Simply insane. The man who engineered that is a true genius


----------



## sticky (Apr 5, 2013)

And to think - I thought my B1000 Rangeman was pretty special.


----------



## Orhorolgy (Sep 4, 2009)

That is so AWESOME!

What a work of art!

Thanks for posting and sharing!


----------



## atennisplayah (Oct 29, 2010)

unreal work of art.. especially love how subtle the actual time is indicated within the entire piece.

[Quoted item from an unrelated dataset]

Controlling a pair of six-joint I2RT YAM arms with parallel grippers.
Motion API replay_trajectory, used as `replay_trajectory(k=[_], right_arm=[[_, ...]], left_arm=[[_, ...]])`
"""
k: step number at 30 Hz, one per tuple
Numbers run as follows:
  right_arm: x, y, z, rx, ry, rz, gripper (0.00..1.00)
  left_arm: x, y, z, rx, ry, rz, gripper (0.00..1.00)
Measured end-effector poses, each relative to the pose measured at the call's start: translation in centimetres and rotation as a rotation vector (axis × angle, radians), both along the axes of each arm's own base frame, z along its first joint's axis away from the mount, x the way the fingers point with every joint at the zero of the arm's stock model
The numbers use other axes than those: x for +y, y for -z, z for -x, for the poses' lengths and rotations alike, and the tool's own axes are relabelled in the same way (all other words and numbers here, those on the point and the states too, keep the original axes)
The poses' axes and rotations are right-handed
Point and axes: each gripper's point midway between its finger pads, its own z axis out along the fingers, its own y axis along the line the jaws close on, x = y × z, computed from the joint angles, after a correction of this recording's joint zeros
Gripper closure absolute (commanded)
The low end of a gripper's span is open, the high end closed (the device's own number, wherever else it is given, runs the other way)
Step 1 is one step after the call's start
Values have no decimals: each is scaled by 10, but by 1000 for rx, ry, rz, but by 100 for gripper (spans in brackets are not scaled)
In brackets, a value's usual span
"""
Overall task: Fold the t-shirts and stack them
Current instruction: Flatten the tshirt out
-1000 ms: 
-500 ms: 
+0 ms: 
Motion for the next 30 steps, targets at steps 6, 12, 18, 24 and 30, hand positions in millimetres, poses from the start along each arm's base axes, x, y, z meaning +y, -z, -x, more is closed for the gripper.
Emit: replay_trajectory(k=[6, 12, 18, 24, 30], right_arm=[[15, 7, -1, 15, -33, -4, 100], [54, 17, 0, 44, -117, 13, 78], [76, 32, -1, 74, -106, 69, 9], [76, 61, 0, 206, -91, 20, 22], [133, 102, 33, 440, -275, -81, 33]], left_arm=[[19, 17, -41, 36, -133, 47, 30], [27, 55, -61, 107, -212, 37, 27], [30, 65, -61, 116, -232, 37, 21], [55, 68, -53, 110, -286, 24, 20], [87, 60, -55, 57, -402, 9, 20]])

Imagine the labor involved in reassembling the entire piece when it was deconstructed for transport in 1700's...


----------



## Chris Stark (Sep 21, 2015)

That truly is amazing. Thanks for sharing!


----------



## Nokie (Jul 4, 2011)

Very impressive. Almost too nice to actually use......


----------



## Drksaint (Dec 30, 2012)

Amazing! Thank you for sharing.


----------



## paulhotte (May 4, 2018)

Thanks for sharing.....


----------



## jkpa (Feb 8, 2014)

...... just incredible. Thanks for sharing!


----------



## alitaher2009 (Apr 11, 2016)

this is not a clock.
complete art...
surrreal


----------



## mihai_a380 (Jul 5, 2012)

It is more amazing when we think it's more than 200 years old.


----------



## jamesmartin11 (Feb 13, 2019)

Thanks for sharing...It is really amazing


----------



## PANICiii (Dec 7, 2015)

Wow very cool Thanks for sharing this!


----------



## veggfodur (Nov 19, 2018)

Damn that is something else!


----------



## planetwine (Nov 20, 2018)

Damn!This is really top notch..I do appreciate you sharing.


----------



## walknot (Apr 2, 2011)

Late to this thread, but WoW


----------



## kwoody51 (Nov 4, 2017)

Unreal.

Can’t even begin to imagine how long that took to make!


----------



## Island-Time (Jul 18, 2018)

Well done, Mr. Cox. Mind blowing piece of art. Found it funny how small and secondary the actual clock function is on the peacock clock.


----------



## Tohono Rat (Apr 23, 2018)

Would be better in 38mm. At least there is no date window.


----------



## pr1uk (Sep 25, 2012)

Great workmanship, stunning


----------



## nets (Nov 28, 2018)

Today you can hardly find anything so beautiful.


----------



## gychang03 (Mar 6, 2015)

woah. nuts


----------



## aabikrman (Apr 17, 2019)

Awesome ! Thank you for sharing


----------



## bjlev (Nov 14, 2014)

Cool video, thanks for posting.


Sent from my iPhone using Tapatalk


----------



## WatchLover2320 (Dec 13, 2019)

Thanks for sharing this beautiful video !


----------



## danimal107 (Nov 28, 2019)

Spectacular craftsmanship... Thank for sharing...


----------



## ICUdude (Feb 7, 2017)

That clock is phenomenal, back in the late 1700s that would've been an even more spectacular sight than today.


----------



## tritongh (Mar 10, 2008)

Very cool!


----------